The Axiom of Choice is equivalent to the following:
1) "For any set A, there exists a function from non-empty elements of the power set of A to elements of A."
Which is equivalent to:
2) "There exists a function that takes a non-empty set as input, and returns an element of that set"
2 -> 1, since we can take the function 2 defines, and use it to define the function from 1.
1 -> 2 since we can define 2 as such:
For a set A, take the power set of A. Then take the function that 1 claims exists. Use that function to get an element of A, since A is an element of its power set.
But back to your core point:
But I agree that Iterator is a bad fit for the axiom of choice, since we have an (uncountable) number of sets to pick from.
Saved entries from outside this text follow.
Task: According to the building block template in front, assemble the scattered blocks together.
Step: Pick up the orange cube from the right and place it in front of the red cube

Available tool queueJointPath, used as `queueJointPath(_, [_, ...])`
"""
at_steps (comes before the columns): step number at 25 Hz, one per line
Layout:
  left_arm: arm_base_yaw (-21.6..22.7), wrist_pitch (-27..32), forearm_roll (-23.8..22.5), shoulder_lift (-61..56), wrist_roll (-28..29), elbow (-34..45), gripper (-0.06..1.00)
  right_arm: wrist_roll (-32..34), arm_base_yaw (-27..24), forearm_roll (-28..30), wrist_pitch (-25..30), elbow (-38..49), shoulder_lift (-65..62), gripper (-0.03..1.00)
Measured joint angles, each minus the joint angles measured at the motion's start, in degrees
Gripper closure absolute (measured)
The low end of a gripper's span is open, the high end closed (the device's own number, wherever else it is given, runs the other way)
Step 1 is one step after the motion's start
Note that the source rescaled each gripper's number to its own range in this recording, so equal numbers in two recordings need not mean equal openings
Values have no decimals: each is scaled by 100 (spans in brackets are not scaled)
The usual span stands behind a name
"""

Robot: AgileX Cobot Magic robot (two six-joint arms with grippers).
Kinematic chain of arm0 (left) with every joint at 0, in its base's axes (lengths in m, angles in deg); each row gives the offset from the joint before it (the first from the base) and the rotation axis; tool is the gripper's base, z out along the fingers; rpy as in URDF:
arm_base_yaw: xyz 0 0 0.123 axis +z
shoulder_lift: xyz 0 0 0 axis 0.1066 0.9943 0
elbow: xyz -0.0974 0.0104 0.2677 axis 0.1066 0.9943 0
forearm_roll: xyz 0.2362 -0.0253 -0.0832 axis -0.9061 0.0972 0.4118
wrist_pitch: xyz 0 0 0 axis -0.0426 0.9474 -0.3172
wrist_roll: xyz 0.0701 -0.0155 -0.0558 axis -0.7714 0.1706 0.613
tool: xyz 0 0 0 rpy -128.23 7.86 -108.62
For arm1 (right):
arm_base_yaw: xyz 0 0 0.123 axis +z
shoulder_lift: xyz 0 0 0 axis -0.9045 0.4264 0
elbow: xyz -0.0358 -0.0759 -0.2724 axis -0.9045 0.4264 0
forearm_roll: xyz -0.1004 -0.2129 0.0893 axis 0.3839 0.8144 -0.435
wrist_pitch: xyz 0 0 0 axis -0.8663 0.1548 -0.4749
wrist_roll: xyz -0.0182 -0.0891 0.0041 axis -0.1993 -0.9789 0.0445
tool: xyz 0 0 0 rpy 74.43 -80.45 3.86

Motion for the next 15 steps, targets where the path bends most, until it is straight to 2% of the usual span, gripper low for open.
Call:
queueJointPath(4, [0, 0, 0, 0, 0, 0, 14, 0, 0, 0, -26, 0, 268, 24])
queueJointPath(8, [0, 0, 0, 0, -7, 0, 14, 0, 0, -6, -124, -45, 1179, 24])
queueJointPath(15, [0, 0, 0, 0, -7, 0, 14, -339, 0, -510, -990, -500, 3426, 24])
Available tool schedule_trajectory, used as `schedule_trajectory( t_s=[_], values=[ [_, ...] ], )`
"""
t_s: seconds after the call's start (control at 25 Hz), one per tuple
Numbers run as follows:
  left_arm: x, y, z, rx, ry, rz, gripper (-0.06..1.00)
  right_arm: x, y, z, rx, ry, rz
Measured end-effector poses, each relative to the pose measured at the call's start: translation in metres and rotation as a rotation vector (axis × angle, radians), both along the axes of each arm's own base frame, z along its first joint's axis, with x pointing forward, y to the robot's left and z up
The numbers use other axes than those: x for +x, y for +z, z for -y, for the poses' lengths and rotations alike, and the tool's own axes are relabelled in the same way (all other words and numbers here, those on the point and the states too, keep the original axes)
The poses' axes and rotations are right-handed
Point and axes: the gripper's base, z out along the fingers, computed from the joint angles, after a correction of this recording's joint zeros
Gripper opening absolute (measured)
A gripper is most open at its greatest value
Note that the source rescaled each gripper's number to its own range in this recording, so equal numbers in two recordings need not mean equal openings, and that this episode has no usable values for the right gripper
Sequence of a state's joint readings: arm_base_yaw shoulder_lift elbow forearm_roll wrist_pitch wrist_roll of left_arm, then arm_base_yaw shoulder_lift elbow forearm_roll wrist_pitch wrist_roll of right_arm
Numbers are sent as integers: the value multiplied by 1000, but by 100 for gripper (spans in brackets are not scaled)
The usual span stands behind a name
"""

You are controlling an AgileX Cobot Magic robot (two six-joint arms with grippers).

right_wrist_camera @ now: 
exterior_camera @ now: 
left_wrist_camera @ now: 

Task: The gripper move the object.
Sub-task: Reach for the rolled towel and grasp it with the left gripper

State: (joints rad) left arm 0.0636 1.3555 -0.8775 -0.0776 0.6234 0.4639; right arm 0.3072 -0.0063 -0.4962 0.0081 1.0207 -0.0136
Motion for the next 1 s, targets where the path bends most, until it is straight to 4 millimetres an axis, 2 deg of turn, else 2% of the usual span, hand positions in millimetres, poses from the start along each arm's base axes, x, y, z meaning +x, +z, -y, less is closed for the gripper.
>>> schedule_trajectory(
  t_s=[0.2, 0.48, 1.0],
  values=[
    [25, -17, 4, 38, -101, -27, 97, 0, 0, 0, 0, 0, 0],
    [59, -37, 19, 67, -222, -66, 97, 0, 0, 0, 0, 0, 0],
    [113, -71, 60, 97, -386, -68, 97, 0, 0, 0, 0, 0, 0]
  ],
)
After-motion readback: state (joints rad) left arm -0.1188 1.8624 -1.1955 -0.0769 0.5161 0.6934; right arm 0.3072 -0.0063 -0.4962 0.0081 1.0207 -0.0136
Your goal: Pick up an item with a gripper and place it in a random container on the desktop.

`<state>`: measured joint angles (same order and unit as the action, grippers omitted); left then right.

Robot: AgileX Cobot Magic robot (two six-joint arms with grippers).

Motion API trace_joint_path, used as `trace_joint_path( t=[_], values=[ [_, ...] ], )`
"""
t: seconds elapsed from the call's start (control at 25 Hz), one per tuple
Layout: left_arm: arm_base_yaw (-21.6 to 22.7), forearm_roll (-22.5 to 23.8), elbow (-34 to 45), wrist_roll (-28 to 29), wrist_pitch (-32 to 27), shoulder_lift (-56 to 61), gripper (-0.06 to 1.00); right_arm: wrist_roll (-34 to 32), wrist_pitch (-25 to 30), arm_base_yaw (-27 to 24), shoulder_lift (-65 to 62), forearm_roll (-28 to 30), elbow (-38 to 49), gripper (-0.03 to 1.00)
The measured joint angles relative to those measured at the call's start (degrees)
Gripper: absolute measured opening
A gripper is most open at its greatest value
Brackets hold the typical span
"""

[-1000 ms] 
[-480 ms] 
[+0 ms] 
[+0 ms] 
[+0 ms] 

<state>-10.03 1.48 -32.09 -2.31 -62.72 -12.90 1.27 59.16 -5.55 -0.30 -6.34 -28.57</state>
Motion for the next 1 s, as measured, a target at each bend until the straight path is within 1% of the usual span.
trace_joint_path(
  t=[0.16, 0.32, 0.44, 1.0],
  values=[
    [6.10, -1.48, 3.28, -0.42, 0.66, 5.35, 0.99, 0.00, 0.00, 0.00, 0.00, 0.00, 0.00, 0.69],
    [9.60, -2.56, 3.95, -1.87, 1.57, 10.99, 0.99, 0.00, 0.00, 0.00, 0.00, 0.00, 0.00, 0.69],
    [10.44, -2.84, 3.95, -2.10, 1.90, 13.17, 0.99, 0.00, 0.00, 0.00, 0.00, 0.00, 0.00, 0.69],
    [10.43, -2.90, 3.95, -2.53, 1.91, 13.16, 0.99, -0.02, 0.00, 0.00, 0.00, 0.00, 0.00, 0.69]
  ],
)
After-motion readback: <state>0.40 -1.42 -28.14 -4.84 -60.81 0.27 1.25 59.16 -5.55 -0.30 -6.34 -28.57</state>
Here's a way to phrase it programmatically that allows for uncountable sets-of-sets:
The axiom of choice claims that given a set of non-empty sets, you can construct a new set which contains an element from each of the sets.
pickOneFromEach :: Set (NonEmptySet a) -> NonEmptySet a
At best the invocation has an acceptance procedure, but it does not come with a procedure for making the choice. Probably in most cases it doesn't even have an acceptance procedure, which is to say, if we were presented with the choices (or a finite subset of them, since we can't handle the infinite set) we couldn't even tell if they are "correct". So it is not the case that it's just like the primes case, which I mentioned is distinctly finite in bits even if the set is infinite in cardinality. The Axiom of Choice is an infinite (even uncountably infinite or more) number of selections with no way given of representing that in any finite manner. In many cases the Axiom of Choice is invoked when we can't even define the sets we are choosing from, if not most or all of them.
So, from my computer science, information theory point of view, proofs involving the Axiom of Choice are proceeding along nicely, finite statement here, finite statement there, finite logic done on these finite statements, everything's all nice and finite and comprehensible and then BANG an infinite number of unknownable bits are dumped on me, and then we proceed along like nothing weird has happened and do some more finite logic on finite values based on this infinite pile of unknownable bits. It is what it is, but what it is is strange. I mean, it's not news to mathematicians that it can be a bit strange, but I think this "infinite number of bits" is one of the better ways to see how strange it is.
Another way to look at it is, the AoC is generally invoked without even a theoretical decision procedure to make the choices. It just has a demonstration that such a choice exists. So it amounts to "and then god chooses a value in these sets for us in accordance to our criteria". Lowercase on purpose. A more conventional term in computer science is "oracle". Every invocation of the AoC is basically adding this mathematical entity of such incredible power that we can't determine anything about how it does its thing, or whether or not it is correct. Again. Legal. But something I think is taken more casually than I would like, and I think doing mathematics without scattering infinitely knowledgeable (if only in very constrained ways) and powerful oracles around everywhere with the same casualness as one might do a disjunction or implication in all our proofs is underrespected as a discipline within mathematics in general.